鵜山仁演出なので演劇的にも面白い舞台を期待してチケットを購入した。普段は新国立劇場オペラ劇場公演では一番安い四階席なのだが、今日はちょっと奮発して二階サイド席を購入する。二階席から劇場内部を見ると、劇場は円筒を斜めに倒したような空間になっていることがよくわかる。そしていつも座っている四階席が舞台から見て遠くて高い位置にあること! あれでは井戸の底を覗き込むようなものだ。音楽が聴ければ満足というのならともかく、演劇的にオペラを見ようとするならかなり厳しい距離だ。あそこに座ってオペラを見ているといつもなんだか寂しい気分になる理由がよくわかった。芝居ととしてオペラを楽しむのであれば、やはり今回購入した二階席ぐらいの距離でないとしんどい。
オペラ作品の中でも定番中の定番であり、上演機会も多い『カルメン』だが、僕が舞台でこの作品を観るのはこれがはじめてだった。CDやDVD映像を通して繰り返し耳にしていた名曲の数々が、歌手の身体を通して立ち上がってくる場に立ち会うことにまず大いに興奮を覚える。主要な役柄の歌手のパフォーマンスに失望させられることはなかった。演出も奇を衒わないオーソドックスな舞台作りだったと思うが、絵画的な美術と照明の中での群衆の動かし方がとても巧みで、ダイナミックな魅力に満ちた密度の高い舞台空間を提示していた。特にセビリアの街中の市場のような場所で展開する第一幕には、その見事な絵作りとソリストのパフォーマンスにすっかり魅了されてしまう。美術、照明、衣装と演出の共同作業がしっかりかみ合った素晴らしいスペクタクルとなっていた。
第二幕、第三幕の前半は一幕とは対照的な夜の場面が続く。闘牛士エスカミーリョが登場する酒場の場のあとは、暗闇の神秘的な雰囲気の中、静かで抑制された場の中で、名曲が流れる。この抑制は最後の場、カルメン殺害で爆発する。
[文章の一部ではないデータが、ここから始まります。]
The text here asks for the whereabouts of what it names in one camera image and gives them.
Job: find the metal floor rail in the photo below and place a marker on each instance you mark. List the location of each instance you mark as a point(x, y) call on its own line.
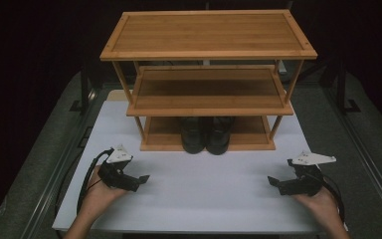
point(371, 169)
point(56, 186)

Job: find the black leather dress shoe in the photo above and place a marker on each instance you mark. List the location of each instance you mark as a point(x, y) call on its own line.
point(219, 141)
point(194, 139)

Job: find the person's right hand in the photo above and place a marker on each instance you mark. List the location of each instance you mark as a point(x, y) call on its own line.
point(321, 205)

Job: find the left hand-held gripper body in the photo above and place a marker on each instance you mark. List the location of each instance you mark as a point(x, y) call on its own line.
point(116, 176)

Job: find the wooden three-tier shoe rack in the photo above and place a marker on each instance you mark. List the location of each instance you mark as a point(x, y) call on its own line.
point(208, 33)

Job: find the person's left hand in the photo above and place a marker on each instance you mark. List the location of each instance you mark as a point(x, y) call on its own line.
point(99, 199)

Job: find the black metal stand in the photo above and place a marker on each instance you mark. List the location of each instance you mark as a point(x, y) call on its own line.
point(341, 89)
point(84, 89)

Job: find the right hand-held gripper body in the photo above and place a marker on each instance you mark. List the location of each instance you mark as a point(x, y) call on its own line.
point(303, 184)

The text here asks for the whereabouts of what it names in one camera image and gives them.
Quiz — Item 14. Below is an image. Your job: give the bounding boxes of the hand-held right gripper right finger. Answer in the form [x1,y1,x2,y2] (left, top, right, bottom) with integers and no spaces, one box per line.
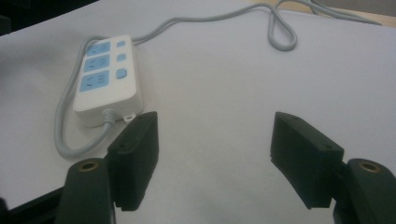
[270,111,396,224]

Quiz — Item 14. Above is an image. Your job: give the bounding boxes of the white power strip blue sockets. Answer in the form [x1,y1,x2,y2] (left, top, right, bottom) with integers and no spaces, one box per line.
[72,34,145,128]

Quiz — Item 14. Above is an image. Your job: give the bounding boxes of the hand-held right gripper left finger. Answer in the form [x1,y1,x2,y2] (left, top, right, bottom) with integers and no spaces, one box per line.
[54,111,160,224]

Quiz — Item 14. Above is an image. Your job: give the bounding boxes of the grey power strip cable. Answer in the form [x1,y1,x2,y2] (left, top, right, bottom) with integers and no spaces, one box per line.
[53,0,383,161]

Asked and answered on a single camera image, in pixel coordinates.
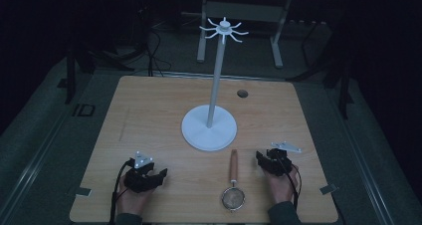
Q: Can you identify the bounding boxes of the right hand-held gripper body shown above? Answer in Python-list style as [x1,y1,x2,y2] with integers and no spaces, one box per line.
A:
[264,140,304,177]

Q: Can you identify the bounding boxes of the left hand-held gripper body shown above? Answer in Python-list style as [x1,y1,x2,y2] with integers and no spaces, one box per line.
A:
[123,150,157,194]

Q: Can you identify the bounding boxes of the person's left hand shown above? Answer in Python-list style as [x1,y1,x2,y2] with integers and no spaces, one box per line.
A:
[115,176,157,217]

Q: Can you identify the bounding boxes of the person's right hand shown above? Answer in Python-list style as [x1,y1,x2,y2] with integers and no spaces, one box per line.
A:
[263,164,300,206]

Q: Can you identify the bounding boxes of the grey tape strip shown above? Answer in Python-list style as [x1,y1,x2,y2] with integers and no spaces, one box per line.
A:
[75,186,93,197]
[318,183,339,196]

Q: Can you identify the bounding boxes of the white hook rack stand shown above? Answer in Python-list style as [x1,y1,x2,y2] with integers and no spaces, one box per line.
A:
[180,16,250,152]

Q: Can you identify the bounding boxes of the dark metal stand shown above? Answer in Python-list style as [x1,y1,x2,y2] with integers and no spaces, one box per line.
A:
[322,49,354,120]
[57,42,135,106]

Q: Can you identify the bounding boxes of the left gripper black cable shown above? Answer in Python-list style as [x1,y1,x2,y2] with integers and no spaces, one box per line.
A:
[108,159,135,225]

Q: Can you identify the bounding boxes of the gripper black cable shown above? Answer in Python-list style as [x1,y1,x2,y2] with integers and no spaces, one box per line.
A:
[277,154,304,210]
[108,159,135,225]

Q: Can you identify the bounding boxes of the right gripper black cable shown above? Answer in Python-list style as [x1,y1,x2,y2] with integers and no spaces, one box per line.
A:
[277,154,304,210]

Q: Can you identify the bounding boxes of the wooden handle mesh strainer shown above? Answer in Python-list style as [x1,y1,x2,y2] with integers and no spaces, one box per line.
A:
[221,148,247,214]

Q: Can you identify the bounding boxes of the black floor cables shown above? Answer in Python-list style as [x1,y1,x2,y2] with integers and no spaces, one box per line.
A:
[144,5,173,78]

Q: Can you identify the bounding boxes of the grey metal table frame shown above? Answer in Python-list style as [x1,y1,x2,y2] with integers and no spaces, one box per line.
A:
[196,0,296,70]
この殺害の場は個人的には目のくらむような白熱光の中で情熱的に演じられてほしかったのだが、今回の演出では光と陰のコントラストを舞台上で共存させ、その対照を交錯させるような形で進行させていた。
原作の提示する流れに逆らわず、自然なかたちで展開をふくらませたオーソドックスな演出だと思った。
オケについては若干不満を感じる。普段好んで聞いている演奏と比べると、演奏になんともめりはりがなく、勢いが乏しい。特に序曲のインパクトの弱さにはがっかりしてしまった。